* Exercise: Transcribe the listing that follows in full, omitting pictures.

* Supplied material:
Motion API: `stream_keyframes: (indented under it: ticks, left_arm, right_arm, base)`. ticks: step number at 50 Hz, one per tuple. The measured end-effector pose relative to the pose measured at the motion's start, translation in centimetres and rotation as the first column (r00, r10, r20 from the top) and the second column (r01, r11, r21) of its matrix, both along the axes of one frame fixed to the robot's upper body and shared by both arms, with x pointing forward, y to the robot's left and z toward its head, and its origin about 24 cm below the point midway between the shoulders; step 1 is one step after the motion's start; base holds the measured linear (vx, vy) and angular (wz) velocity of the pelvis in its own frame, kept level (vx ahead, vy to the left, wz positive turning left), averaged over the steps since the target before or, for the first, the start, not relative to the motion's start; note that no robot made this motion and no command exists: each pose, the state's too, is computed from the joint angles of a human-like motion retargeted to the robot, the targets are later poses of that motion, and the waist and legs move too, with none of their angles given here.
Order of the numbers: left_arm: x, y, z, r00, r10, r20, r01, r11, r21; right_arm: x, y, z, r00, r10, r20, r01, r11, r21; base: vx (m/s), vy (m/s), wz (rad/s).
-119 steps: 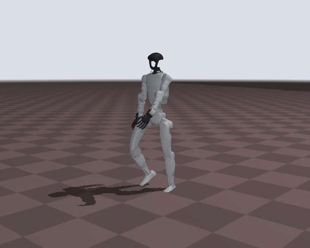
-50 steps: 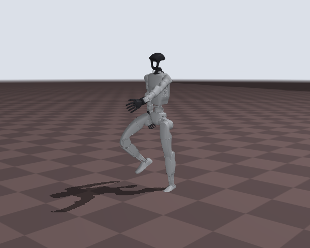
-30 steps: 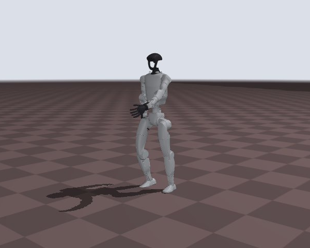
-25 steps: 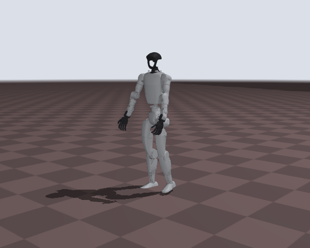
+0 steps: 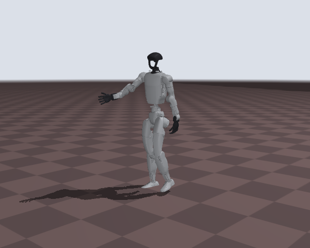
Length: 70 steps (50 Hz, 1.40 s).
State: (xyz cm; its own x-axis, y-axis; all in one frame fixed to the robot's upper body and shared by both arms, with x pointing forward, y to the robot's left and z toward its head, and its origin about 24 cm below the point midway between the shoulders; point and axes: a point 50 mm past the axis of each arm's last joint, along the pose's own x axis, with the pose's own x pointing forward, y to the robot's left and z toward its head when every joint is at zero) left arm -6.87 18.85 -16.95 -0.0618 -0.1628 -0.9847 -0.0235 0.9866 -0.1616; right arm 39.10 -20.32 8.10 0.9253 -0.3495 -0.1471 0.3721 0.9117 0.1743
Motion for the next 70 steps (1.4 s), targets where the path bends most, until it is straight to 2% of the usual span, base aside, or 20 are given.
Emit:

* Solution to the problem:
Motion API: `stream_keyframes: (indented under it: ticks, left_arm, right_arm, base)`. ticks: step number at 50 Hz, one per tuple. The measured end-effector pose relative to the pose measured at the motion's start, translation in centimetres and rotation as the first column (r00, r10, r20 from the top) and the second column (r01, r11, r21) of its matrix, both along the axes of one frame fixed to the robot's upper body and shared by both arms, with x pointing forward, y to the robot's left and z toward its head, and its origin about 24 cm below the point midway between the shoulders; step 1 is one step after the motion's start; base holds the measured linear (vx, vy) and angular (wz) velocity of the pelvis in its own frame, kept level (vx ahead, vy to the left, wz positive turning left), averaged over the steps since the target before or, for the first, the start, not relative to the motion's start; note that no robot made this motion and no command exists: each pose, the state's too, is computed from the joint angles of a human-like motion retargeted to the robot, the targets are later poses of that motion, and the waist and legs move too, with none of their angles given here.
Order of the numbers: left_arm: x, y, z, r00, r10, r20, r01, r11, r21; right_arm: x, y, z, r00, r10, r20, r01, r11, r21; base: vx (m/s), vy (m/s), wz (rad/s).
-119 steps: 
-50 steps: 
-30 steps: 
-25 steps: 
+0 steps: 
Length: 70 steps (50 Hz, 1.40 s).
State: (xyz cm; its own x-axis, y-axis; all in one frame fixed to the robot's upper body and shared by both arms, with x pointing forward, y to the robot's left and z toward its head, and its origin about 24 cm below the point midway between the shoulders; point and axes: a point 50 mm past the axis of each arm's last joint, along the pose's own x axis, with the pose's own x pointing forward, y to the robot's left and z toward its head when every joint is at zero) left arm -6.87 18.85 -16.95 -0.0618 -0.1628 -0.9847 -0.0235 0.9866 -0.1616; right arm 39.10 -20.32 8.10 0.9253 -0.3495 -0.1471 0.3721 0.9117 0.1743
Motion for the next 70 steps (1.4 s), targets where the path bends most, until it is straight to 2% of the usual span, base aside, or 20 are given.
Emit:

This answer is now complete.